- TASK PROMPT -
Among the records below, find the lines with the word "table" and copy them.

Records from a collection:
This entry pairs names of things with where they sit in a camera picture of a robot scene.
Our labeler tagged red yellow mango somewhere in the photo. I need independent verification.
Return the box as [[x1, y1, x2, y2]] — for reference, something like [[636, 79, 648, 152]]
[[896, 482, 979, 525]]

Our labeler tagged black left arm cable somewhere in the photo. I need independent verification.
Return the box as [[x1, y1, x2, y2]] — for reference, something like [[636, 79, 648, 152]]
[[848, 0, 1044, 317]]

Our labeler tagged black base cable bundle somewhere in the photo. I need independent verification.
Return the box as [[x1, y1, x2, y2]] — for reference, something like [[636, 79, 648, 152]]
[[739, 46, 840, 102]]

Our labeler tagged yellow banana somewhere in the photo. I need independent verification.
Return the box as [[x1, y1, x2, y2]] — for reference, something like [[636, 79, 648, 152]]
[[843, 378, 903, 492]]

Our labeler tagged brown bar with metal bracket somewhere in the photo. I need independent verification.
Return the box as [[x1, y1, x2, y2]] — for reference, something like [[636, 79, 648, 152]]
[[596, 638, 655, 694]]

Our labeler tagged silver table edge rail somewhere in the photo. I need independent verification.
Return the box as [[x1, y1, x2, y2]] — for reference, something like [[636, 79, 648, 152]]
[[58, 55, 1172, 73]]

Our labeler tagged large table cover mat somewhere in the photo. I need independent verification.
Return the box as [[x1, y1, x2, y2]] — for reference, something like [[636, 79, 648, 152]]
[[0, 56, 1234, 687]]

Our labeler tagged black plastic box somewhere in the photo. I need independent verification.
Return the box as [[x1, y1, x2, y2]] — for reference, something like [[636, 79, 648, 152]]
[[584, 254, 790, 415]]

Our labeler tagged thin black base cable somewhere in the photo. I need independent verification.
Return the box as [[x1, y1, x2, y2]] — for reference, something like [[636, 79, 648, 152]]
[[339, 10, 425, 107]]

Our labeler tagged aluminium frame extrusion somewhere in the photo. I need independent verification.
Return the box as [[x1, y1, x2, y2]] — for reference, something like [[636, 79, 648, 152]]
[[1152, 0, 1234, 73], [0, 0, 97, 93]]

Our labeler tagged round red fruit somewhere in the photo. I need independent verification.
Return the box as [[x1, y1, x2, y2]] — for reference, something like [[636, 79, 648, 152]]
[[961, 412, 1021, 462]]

- RESPONSE TO THE EXERCISE -
Our labeler tagged silver table edge rail somewhere in the photo. I need independent verification.
Our labeler tagged large table cover mat somewhere in the photo. I need independent verification.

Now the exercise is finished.